Virtual Expo 2024

Virtual Fashion Try-On

Year Long Project CompSoc

Abstract

The objective of this project is to develop a robust and user-friendly clothing try-on system that can seamlessly produce virtual try-on images onto a target person. By leveraging recent advancements in computer vision, image processing, and deep learning techniques, our proposed system will enable users to experiment with different clothing styles, borrow garments virtually, and create personalized fashion statements. The aim is to use generative models and segmentation models to naturally transfer and fit a clothing piece onto the body of the person, while preserving the non-targeted body parts and clothes from the original image and also preserving or reconstructing the skin colour if required (for example in a case where a person wearing long sleeves wants to try out a half-sleeved garment). The multiple modules for segmentation, image warping and cloth generation come together to give our final result.

Keywords: virtual try-on, computer vision, image processing, deep learning, generative models, segmentation models, fashion technology, GAN

Introduction

The project makes use of several GAN architectures to develop a realistic Virtual Try-On application. The complete model consists of 3 modules:

  1. Semantic Generation Module (SGM)

The semantic generation module (SGM) is proposed to separate the target clothing region as well as to preserve the body parts (i.e. arms) of the person, without changing the pose and the rest of the human body details.

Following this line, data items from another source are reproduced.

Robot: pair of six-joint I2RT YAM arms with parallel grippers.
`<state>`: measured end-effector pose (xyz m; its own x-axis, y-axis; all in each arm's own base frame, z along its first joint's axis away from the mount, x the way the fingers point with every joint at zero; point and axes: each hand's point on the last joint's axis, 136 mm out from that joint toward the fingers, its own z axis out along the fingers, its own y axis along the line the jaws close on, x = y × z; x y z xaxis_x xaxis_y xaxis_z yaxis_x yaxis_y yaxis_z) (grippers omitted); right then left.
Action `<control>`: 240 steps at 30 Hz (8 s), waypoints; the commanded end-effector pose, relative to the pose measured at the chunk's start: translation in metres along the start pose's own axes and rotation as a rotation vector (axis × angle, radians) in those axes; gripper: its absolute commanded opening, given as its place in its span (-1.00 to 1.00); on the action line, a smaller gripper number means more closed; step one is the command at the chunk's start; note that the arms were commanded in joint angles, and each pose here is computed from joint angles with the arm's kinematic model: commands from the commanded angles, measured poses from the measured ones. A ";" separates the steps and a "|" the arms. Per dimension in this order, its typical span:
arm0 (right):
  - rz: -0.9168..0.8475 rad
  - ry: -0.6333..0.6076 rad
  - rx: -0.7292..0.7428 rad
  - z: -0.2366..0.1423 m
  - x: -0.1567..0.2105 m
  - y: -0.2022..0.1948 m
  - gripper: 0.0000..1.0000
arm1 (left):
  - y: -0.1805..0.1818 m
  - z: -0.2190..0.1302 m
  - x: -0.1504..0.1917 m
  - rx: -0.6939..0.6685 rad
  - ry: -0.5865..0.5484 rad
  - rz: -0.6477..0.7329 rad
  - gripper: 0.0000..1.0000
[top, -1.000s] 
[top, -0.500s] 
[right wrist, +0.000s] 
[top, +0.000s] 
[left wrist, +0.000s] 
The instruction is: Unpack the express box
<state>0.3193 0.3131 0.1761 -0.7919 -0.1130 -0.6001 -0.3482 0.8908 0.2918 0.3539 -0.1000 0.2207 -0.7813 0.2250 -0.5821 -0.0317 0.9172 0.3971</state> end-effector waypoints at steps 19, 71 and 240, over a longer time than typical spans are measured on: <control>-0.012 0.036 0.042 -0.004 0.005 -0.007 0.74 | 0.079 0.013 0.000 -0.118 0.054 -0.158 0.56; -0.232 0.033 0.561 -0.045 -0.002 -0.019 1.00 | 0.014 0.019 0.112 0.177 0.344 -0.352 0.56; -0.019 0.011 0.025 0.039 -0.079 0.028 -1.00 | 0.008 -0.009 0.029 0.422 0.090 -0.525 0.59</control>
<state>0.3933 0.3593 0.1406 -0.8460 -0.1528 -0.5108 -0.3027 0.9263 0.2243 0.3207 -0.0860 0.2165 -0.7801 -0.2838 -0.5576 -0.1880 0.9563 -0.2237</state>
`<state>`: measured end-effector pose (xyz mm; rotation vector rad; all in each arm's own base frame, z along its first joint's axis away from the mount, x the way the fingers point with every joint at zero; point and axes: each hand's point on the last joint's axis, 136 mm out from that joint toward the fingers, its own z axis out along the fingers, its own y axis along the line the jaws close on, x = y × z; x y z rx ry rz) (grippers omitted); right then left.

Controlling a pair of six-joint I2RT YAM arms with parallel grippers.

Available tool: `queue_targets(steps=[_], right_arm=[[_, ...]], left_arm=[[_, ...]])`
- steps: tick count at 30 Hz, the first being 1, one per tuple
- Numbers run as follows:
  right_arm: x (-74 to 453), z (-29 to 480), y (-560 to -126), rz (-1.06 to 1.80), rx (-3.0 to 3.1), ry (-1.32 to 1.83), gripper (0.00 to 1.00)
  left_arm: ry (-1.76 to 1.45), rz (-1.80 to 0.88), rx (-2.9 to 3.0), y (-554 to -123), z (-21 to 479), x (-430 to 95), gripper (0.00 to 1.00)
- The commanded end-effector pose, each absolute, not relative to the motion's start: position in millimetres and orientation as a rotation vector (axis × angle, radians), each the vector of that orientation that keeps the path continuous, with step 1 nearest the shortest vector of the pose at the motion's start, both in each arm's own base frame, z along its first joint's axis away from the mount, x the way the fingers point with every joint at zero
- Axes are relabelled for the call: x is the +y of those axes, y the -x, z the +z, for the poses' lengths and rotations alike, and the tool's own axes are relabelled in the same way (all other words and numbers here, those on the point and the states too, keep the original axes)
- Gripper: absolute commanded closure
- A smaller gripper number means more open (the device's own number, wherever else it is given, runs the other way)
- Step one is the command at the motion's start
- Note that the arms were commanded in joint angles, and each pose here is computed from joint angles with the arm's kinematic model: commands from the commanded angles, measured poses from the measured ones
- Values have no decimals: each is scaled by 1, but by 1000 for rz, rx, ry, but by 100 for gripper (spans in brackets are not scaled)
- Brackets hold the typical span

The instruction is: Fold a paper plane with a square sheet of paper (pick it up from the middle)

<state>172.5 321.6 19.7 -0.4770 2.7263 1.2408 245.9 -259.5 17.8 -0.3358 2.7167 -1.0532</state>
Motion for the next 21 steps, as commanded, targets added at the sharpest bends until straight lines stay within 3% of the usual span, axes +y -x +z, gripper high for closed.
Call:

  1. Clothes Warping Module (CWM)

Clothes Warping Module aims to fit the clothes into the shape of the target clothing region with visually natural deformation according to human pose as well as to retain the character of the clothes.

  1. Content Fusion Module (CFM)

Going beyond semantic alignment and character retention, it remains a great challenge to realize layout adaptation on visual try-on tasks. Content Fusion Module (CFM), integrates the information from previous modules to adaptively determine the generation or preservation of the distinct human parts in the output synthesized image.

Methodology

  1. Dataset

  • The dataset consists of images of the person, images of the target cloth, segmentation of the person and posemaps of the person.
  • All images are of dimensions 256 x 192. 
  • We converted the posemaps into a 4 channel input, a channel each for the points corresponding to the head, shoulders, arms and lower body. Each point was represented as a Gaussian distribution of a certain radius which was determined by the general sparsity of points in that particular channel.
  1. Architectures and Training Details

  • The generator models for G1 and G2 are basically U-Nets which take inputs and produce outputs corresponding to their specific task. The U-Net consists of a ResNet-50 based encoder/backbone and a custom defined symmetrical decoder.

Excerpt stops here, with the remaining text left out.